L'application permet de lire la couleur et le numéro de la carte d'Uno et envoie l'information au joueur malvoyant par une oreillette (Crédit : SightKick).
L'application SightKick créée à Strasbourg permet aux personnes aveugles et malvoyantes de jouer aux jeux de société de manière autonome grâce à un smartphone et des écouteurs.
Le contexte
- L'idée de SightKick est née d'une situation vécue par Florent Weltzer, son fondateur âgé de 36 ans.
- Lors d'une soirée jeux, un ami aveugle a préféré ne pas participer.
- « Nous avions beaucoup de jeux à disposition mais aucun ne lui permettait de jouer de manière autonome. Il s'est lui-même retiré de l'équation », explique-t-il.
- Face à ce constat, il a décidé de concevoir une solution capable de supprimer cette dépendance.
De quoi parle-t-on ? 🎲
- « C'est une application mobile qui permet aux personnes aveugles et malvoyantes de jouer aux jeux de société de manière autonome et sans adaptation du matériel de jeu », résume Florent Weltzer.

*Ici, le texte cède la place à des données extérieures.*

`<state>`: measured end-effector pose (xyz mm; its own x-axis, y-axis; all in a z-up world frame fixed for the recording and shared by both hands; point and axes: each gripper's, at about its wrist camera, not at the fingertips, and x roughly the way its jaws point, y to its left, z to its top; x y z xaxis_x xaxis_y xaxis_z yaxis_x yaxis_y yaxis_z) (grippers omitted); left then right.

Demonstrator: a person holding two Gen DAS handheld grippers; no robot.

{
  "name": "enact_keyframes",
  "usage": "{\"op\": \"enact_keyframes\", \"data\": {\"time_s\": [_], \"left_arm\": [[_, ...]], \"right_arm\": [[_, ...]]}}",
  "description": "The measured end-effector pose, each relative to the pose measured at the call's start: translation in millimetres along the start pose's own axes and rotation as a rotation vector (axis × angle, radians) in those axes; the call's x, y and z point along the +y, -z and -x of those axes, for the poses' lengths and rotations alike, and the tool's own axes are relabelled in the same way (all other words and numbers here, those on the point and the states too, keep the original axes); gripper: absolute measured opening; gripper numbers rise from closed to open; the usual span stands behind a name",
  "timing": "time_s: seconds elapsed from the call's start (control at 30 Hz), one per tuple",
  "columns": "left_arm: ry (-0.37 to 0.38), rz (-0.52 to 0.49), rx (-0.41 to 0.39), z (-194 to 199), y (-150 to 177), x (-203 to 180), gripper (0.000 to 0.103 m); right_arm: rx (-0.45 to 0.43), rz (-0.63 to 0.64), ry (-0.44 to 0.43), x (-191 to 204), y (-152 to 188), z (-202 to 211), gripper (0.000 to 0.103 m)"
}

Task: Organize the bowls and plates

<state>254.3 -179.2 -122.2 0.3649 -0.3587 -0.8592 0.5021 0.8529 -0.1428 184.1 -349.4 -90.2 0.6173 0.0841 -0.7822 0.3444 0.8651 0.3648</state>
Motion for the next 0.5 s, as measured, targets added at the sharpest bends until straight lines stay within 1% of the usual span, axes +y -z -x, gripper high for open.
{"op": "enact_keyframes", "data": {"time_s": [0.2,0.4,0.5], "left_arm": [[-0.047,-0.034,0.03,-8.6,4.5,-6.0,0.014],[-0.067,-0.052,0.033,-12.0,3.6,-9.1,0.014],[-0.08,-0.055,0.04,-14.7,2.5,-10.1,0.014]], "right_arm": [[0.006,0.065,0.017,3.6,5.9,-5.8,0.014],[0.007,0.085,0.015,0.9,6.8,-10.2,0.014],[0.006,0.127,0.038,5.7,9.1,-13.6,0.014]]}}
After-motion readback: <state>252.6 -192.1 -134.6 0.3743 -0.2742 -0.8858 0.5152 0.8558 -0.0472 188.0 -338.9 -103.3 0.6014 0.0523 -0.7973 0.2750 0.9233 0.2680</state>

- L'application repose sur un principe simple : un smartphone placé devant le joueur analyse les cartes grâce à sa caméra et transmet les informations par voie audio dans une oreillette.

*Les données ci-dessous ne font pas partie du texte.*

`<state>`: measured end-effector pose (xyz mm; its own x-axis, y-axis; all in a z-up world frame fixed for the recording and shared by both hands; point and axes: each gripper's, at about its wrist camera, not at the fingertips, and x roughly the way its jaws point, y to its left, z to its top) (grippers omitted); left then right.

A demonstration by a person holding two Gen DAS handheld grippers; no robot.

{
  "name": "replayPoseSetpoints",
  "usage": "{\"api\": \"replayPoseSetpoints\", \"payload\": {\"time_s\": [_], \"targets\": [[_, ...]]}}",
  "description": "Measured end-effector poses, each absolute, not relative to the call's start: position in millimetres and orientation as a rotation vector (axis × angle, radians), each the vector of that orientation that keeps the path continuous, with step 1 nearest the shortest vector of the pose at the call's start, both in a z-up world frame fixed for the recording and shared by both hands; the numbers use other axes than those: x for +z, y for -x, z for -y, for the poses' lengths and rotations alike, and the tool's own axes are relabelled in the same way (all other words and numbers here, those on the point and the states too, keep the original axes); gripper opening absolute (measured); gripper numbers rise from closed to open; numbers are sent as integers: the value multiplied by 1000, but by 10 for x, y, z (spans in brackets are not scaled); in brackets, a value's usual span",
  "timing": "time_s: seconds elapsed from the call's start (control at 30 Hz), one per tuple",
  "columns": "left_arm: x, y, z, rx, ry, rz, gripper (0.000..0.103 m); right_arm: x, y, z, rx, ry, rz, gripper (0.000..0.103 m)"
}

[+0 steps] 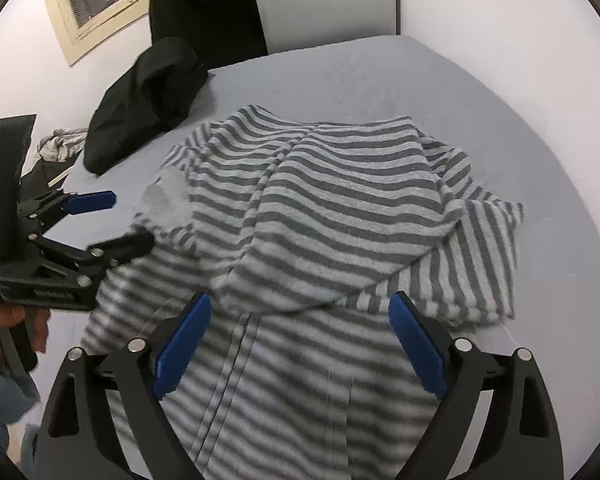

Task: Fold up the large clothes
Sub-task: 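Open both tools and release the hoodie, moving back to view it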

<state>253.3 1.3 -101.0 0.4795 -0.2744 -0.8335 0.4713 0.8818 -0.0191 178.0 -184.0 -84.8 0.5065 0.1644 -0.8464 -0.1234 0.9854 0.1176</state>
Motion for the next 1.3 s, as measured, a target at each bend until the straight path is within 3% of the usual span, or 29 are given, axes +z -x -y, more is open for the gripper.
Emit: {"api": "replayPoseSetpoints", "payload": {"time_s": [0.23,0.67,0.97,1.3], "targets": [[-1010,-2039,-668,-380,-174,-1039,97,-739,-1130,2038,182,-108,-1049,90],[-1640,-1133,-1615,-260,84,-1224,96,-1269,169,2815,156,-477,-1144,90],[-2028,-1029,-1562,-339,119,-1302,96,-1764,563,2928,96,-584,-1236,90],[-2058,-1009,-1469,-442,116,-1313,96,-1805,528,2842,137,-622,-1217,89]]}}
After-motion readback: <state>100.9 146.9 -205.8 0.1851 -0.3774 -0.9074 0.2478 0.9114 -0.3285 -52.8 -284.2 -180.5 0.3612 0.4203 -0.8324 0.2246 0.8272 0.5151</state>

- Le joueur entend alors le contenu de ses cartes et peut prendre ses décisions seul.
Et maintenant
- Aujourd'hui, Sidekick fonctionne notamment avec le Uno, les cartes françaises classiques et Odin.
- Selon le fondateur, les temps de réponse sont suffisamment rapides pour permettre à une personne déficiente visuelle de participer à une partie sans ralentir les autres joueurs.
- La jeune entreprise strasbourgeoise souhaite désormais élargir son catalogue.
- Des partenariats ont été conclus avec les éditeurs français Gigamic et Blackrock Games afin d'intégrer de nouveaux titres à l'application.
- L'objectif consiste à rendre accessibles un nombre croissant de jeux commercialisés dans les circuits traditionnels.
- Incubée à Strasbourg, à Paris et au sein du Campus Louis Braille, la start-up vise déjà une diffusion internationale pour répondre aux besoins d'un public estimé à plusieurs centaines de millions de personnes dans le monde.